Exciting things usually begin with a dream.
In early 2007 Matthias Müller, general manager of the Media Center of the Euro-Africa Division (EUD), Stimme der Hoffnung, began dreaming after he returned from participating in the Council on Evangelism and Witness at the headquarters of the Seventh-day Adventist Church in Silver Spring, Maryland, U.S.A., where he had heard about the availability of an extraordinary tithe for special mission projects. As he paced the halls of the Media Center in Alsbach-Hähnlein in Germany he ran across Klaus Popa, one of the editors of Stimme der Hoffnung, and spontaneously asked if he would be interested in joining him in planning an innovative evangelistic approach that would use all kinds of media—TV, cinema, the Internet, social networks. He was (and not just because it was his boss asking)! Later in the year, during administrative meetings of the EUD, Matthias probed the division treasurer: “How big should we plan?” “Think big!” was the answer—and that’s what the team did. In the summer of 2007 Matthias and Klaus spent hours brainstorming. What was needed to reach a secular, postmodern society, speaking an understandable language? What elements and media should be included? How should one go about getting the local churches to buy into such a program?

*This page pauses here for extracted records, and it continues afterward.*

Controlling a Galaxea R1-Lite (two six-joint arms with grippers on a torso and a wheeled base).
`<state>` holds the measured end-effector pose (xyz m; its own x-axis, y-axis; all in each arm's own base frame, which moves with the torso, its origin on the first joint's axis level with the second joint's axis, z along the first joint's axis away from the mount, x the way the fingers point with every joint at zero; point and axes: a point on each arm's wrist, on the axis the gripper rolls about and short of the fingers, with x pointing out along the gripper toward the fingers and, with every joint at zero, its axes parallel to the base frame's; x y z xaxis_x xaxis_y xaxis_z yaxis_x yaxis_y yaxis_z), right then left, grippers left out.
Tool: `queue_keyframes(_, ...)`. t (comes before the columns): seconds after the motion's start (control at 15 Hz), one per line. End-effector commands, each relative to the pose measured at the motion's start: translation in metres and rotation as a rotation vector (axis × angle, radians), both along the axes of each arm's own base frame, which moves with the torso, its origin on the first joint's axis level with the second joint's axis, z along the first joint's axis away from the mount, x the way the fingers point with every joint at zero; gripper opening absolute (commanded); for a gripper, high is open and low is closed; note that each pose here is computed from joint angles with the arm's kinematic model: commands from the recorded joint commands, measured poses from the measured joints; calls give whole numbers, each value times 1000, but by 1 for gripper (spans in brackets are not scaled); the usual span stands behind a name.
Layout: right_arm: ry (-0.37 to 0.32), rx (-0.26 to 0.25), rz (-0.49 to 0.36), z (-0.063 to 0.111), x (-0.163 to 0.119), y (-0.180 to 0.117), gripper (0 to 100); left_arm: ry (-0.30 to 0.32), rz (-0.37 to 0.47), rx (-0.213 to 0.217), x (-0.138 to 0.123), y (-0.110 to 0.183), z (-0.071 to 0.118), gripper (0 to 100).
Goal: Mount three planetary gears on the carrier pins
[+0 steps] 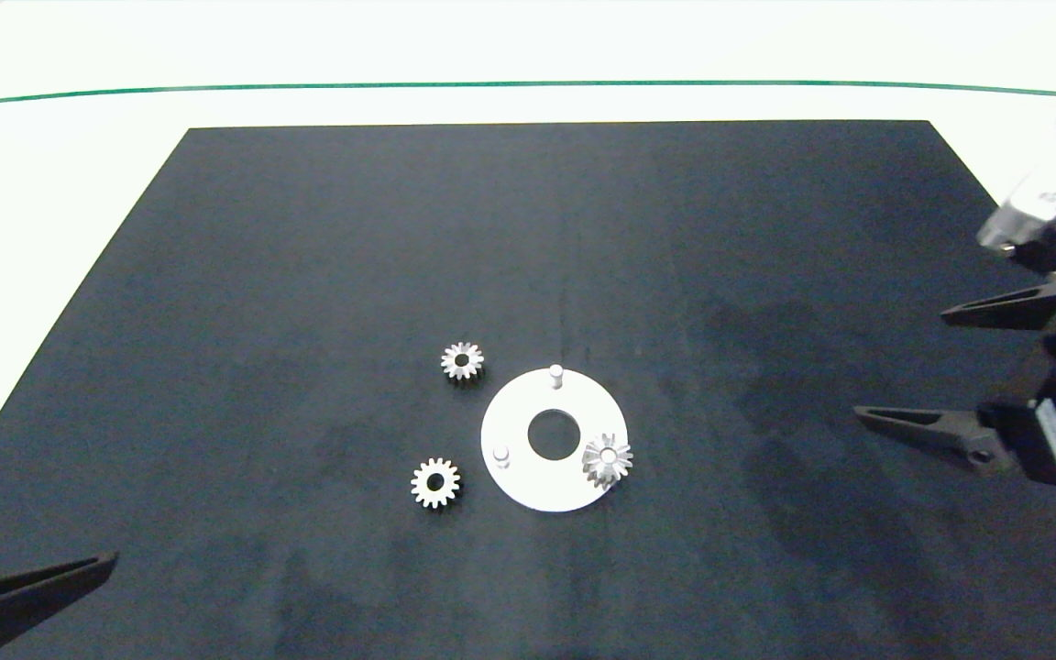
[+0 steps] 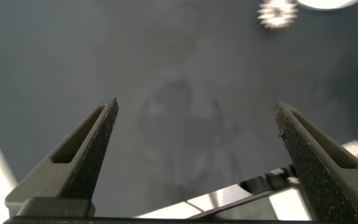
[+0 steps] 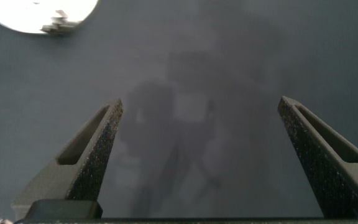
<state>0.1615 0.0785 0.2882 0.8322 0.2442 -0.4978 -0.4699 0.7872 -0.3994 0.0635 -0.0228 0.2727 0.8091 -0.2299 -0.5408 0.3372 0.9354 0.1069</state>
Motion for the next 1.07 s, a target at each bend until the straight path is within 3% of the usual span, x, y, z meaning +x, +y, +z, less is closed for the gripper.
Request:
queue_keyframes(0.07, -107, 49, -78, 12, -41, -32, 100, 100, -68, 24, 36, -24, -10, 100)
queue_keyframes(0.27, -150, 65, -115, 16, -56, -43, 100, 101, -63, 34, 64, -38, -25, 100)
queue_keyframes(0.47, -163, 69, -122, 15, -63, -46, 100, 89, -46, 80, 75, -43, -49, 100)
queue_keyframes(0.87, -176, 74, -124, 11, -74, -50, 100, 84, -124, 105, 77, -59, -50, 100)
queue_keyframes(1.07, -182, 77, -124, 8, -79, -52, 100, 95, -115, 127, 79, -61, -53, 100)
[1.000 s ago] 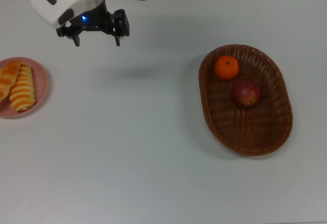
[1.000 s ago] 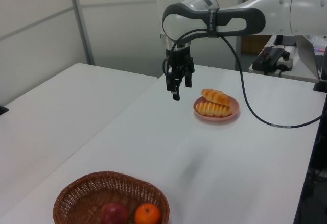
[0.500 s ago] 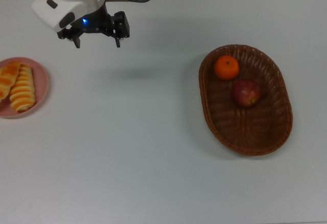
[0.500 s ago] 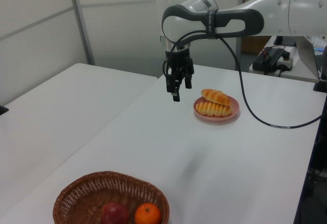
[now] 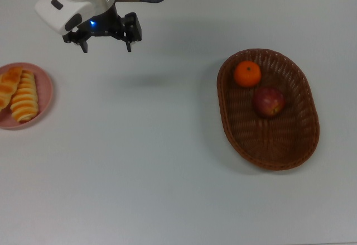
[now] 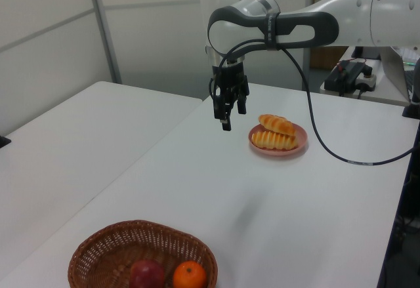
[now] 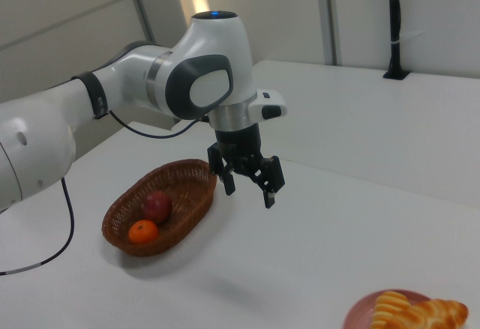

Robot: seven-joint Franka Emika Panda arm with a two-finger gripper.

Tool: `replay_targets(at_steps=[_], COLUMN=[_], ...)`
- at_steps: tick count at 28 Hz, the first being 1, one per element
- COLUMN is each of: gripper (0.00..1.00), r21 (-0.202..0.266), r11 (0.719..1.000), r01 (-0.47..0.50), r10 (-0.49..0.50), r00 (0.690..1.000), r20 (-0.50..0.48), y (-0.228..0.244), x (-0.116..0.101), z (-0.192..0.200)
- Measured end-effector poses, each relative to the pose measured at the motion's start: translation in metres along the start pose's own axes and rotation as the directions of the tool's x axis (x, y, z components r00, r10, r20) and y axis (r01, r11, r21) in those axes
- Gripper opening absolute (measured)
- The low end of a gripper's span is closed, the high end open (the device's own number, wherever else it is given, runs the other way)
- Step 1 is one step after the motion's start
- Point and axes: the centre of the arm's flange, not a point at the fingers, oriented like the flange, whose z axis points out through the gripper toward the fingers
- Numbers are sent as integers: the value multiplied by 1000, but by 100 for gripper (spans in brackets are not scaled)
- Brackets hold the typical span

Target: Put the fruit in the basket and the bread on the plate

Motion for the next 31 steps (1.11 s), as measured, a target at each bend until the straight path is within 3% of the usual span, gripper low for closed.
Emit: replay_targets(at_steps=[31], gripper=[100], r21=[1], r11=[1000], r01=[0], r10=[0], r00=[1000], r20=[6], y=[1], x=[1], z=[4])
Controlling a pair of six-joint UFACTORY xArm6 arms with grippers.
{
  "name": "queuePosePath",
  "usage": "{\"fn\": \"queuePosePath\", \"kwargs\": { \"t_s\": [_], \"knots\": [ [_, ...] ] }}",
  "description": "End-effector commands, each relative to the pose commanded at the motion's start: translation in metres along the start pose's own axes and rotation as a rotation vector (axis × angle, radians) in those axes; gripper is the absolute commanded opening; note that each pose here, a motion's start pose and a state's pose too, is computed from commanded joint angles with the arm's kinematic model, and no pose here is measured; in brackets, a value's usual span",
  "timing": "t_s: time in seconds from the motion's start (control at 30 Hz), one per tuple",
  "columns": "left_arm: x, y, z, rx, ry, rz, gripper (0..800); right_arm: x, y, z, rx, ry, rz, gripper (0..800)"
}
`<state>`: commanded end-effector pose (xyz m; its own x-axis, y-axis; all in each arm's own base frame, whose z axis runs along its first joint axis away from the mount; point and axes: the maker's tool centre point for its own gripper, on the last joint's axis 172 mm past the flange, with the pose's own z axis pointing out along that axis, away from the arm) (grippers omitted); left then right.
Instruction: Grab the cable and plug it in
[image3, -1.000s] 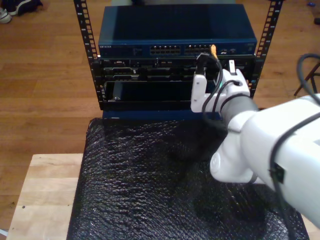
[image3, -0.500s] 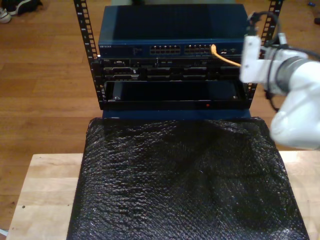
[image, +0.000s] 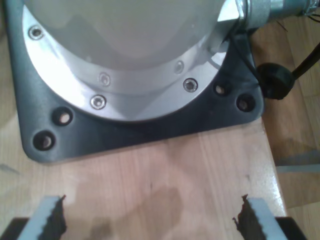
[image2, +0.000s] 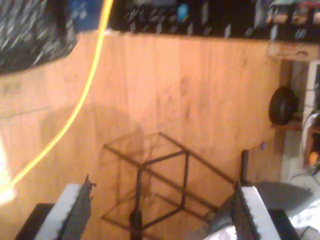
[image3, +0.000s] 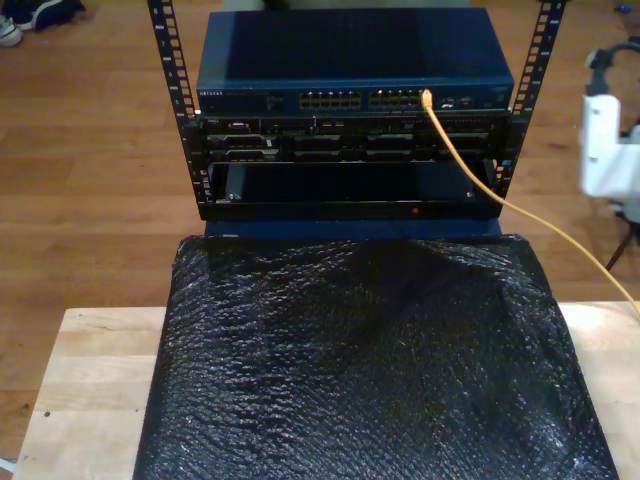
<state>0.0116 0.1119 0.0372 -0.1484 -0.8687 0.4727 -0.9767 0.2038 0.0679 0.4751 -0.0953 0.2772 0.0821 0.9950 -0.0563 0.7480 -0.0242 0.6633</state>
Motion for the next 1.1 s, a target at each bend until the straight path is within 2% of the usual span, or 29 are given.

In December of 2007 the project was submitted via the EUD to a special appropriations committee at the General Conference. Eight months later Matthias and Klaus got the green light, and the team began to further develop the concept. The year 2009 was reserved for bringing the regional church administrations on board (including representatives from all German-speaking European countries), and the project was finally voted in December of that year. Two years of planning and extensive discussions lay behind. Now it was time to get into promotion mode. In February 2010, during a Hope Channel advisory in Beirut, Lebanon, the ambitious project was introduced to media experts from around the world, and a month later the German-speaking unions formed an oversight committee and named Pastor Willie Schulz as the Faith.Simple4 coordinator. Nobody counted the dozens of visits to local churches, ministerial meetings, or administrative board meetings. As more and more churches signed up, the excitement for this new evangelistic approach grew by leaps and bounds. In the end, Faith.Simple had 462 official (and numerous unregistered) downlink sites—a huge increase when compared to previous Net-evangelism experiences.

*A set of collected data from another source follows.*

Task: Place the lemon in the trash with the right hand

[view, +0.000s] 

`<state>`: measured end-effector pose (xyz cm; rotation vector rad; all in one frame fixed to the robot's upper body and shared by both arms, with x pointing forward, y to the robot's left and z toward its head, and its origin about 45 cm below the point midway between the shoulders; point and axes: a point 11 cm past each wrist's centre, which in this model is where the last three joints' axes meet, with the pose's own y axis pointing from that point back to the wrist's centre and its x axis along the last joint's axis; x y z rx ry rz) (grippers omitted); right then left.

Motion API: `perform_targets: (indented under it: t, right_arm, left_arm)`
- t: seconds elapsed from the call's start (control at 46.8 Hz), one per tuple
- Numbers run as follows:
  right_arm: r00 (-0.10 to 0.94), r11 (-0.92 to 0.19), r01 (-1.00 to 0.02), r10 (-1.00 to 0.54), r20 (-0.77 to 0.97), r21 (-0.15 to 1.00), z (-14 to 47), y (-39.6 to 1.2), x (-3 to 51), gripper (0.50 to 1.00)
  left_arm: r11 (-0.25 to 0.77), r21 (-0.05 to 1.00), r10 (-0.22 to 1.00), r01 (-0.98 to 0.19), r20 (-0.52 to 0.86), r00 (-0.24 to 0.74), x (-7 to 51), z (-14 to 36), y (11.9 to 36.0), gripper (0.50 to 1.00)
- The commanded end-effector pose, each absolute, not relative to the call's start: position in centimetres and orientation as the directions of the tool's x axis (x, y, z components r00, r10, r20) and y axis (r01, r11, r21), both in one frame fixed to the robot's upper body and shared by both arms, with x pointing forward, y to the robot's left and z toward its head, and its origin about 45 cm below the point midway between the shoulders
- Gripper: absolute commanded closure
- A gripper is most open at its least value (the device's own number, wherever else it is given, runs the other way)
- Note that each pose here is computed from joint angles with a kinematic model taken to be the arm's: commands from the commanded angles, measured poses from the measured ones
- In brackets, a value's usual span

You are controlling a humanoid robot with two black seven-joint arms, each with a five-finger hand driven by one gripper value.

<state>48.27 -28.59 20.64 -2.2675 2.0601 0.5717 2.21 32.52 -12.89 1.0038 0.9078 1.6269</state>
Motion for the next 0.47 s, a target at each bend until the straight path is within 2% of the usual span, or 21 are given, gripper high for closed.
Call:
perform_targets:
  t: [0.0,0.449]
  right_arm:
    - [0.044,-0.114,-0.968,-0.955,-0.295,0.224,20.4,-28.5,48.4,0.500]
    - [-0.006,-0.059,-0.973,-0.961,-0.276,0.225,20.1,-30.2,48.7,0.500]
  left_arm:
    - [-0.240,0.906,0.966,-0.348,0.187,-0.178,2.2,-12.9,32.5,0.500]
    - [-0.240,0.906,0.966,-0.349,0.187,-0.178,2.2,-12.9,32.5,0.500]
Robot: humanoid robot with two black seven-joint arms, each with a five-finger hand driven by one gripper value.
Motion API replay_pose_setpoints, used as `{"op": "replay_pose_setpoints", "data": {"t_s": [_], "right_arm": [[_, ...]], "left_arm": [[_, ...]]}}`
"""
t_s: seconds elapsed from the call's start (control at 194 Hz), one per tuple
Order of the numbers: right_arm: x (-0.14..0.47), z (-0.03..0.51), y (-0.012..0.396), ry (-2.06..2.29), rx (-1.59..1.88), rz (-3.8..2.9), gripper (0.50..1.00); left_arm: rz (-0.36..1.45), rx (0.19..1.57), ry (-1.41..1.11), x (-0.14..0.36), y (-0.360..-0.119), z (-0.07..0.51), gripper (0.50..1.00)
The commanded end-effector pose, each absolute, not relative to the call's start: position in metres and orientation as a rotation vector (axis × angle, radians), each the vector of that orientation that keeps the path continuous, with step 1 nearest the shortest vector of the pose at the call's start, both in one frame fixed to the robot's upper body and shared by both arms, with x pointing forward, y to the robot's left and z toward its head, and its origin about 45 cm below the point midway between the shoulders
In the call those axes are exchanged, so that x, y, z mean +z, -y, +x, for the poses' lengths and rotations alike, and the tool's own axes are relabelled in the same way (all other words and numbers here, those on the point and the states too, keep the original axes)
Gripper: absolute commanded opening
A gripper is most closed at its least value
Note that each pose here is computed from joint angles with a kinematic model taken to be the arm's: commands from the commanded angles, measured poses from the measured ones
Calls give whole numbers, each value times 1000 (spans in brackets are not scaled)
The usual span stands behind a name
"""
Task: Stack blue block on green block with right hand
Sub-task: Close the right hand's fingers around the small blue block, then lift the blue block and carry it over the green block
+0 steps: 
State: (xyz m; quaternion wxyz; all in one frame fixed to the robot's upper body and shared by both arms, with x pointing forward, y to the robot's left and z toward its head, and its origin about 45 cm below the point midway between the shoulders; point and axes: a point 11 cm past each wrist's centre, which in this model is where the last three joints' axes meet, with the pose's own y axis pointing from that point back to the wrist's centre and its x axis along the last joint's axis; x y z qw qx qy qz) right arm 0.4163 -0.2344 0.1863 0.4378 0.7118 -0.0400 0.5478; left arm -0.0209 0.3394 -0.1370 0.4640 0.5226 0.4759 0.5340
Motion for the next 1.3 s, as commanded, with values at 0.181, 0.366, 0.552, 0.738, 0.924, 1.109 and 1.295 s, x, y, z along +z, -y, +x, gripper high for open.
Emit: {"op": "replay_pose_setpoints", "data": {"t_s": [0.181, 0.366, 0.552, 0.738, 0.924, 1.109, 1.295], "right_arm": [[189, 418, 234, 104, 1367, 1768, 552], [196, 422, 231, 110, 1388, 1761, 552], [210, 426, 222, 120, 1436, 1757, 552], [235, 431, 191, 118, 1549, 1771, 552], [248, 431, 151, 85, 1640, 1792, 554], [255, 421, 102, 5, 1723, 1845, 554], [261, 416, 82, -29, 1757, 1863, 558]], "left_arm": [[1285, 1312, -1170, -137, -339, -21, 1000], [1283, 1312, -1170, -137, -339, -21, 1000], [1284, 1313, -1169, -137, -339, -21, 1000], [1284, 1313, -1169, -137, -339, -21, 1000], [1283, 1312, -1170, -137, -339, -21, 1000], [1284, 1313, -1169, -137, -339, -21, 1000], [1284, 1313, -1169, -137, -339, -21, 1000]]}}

The team, guided by the oversight committee, had decided to run the live TV program for 17 evenings, twice a week, between October 8 and December 3 of 2011. The relatively long time window would give guests tuning into Faith.Simple a more realistic chance to connect to a local church. Furthermore, the lighter rhythm of the evangelistic project would help avoid event oversaturation. After 482,115 flyers, 37,715 business cards carrying the Faith.Simple logo and invitation, and 16,089 posters, the clock was ticking louder and louder. An online prayer chain had prayed for 365 days. Hundreds of churches, thousands of church members, as well as the hardworking team around Matthias and Klaus were ready—kind of. It was time to communicate to a secular and postmodern culture that faith is truly simple, that God is still on the throne, and that pain, death, and disaster are not forever.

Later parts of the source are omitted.